The complete listing below should be transcribed precisely.

**Data excerpt**
☆ ☆ ☆ ☆ ☆

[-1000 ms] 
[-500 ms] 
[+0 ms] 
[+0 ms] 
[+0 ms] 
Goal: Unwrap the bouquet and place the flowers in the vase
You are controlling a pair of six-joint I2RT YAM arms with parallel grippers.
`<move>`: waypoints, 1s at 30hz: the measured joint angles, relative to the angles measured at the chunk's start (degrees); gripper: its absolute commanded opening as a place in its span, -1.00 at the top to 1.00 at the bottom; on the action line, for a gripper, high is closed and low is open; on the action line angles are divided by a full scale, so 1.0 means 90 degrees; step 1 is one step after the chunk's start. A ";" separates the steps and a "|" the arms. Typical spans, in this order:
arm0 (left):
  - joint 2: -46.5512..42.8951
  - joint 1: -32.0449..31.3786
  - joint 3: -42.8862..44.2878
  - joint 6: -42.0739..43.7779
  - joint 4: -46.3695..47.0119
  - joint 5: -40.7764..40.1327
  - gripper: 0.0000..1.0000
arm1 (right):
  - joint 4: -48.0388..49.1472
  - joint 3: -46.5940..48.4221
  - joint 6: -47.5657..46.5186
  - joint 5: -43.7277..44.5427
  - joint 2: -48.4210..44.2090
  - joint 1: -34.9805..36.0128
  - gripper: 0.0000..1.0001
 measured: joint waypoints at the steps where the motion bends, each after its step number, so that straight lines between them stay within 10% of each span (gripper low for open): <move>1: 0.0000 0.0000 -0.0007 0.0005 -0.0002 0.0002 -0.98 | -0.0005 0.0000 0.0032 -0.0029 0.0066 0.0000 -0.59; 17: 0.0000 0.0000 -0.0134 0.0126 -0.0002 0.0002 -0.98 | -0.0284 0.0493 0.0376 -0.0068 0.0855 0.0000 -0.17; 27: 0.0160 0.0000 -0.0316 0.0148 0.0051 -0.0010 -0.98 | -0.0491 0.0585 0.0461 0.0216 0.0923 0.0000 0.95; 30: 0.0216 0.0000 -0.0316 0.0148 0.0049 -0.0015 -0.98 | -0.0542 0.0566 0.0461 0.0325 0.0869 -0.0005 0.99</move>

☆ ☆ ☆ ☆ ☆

**Written response**
[-1000 ms] 
[-500 ms] 
[+0 ms] 
[+0 ms] 
[+0 ms] 
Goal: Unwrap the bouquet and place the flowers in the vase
You are controlling a pair of six-joint I2RT YAM arms with parallel grippers.
`<move>`: waypoints, 1s at 30hz: the measured joint angles, relative to the angles measured at the chunk's start (degrees); gripper: its absolute commanded opening as a place in its span, -1.00 at the top to 1.00 at the bottom; on the action line, for a gripper, high is closed and low is open; on the action line angles are divided by a full scale, so 1.0 means 90 degrees; step 1 is one step after the chunk's start. A ";" separates the steps and a "|" the arms. Typical spans, in this order:
arm0 (left):
  - joint 2: -46.5512..42.8951
  - joint 1: -32.0449..31.3786
  - joint 3: -42.8862..44.2878
  - joint 6: -42.0739..43.7779
  - joint 4: -46.3695..47.0119
  - joint 5: -40.7764..40.1327
  - gripper: 0.0000..1.0000
arm1 (right):
  - joint 4: -48.0388..49.1472
  - joint 3: -46.5940..48.4221
  - joint 6: -47.5657..46.5186
  - joint 5: -43.7277..44.5427
  - joint 2: -48.4210..44.2090
  - joint 1: -34.9805..36.0128
  - gripper: 0.0000..1.0001
 measured: joint waypoints at the steps where the motion bends, each after its step number, so that straight lines between them stay within 10% of each span (gripper low for open): <move>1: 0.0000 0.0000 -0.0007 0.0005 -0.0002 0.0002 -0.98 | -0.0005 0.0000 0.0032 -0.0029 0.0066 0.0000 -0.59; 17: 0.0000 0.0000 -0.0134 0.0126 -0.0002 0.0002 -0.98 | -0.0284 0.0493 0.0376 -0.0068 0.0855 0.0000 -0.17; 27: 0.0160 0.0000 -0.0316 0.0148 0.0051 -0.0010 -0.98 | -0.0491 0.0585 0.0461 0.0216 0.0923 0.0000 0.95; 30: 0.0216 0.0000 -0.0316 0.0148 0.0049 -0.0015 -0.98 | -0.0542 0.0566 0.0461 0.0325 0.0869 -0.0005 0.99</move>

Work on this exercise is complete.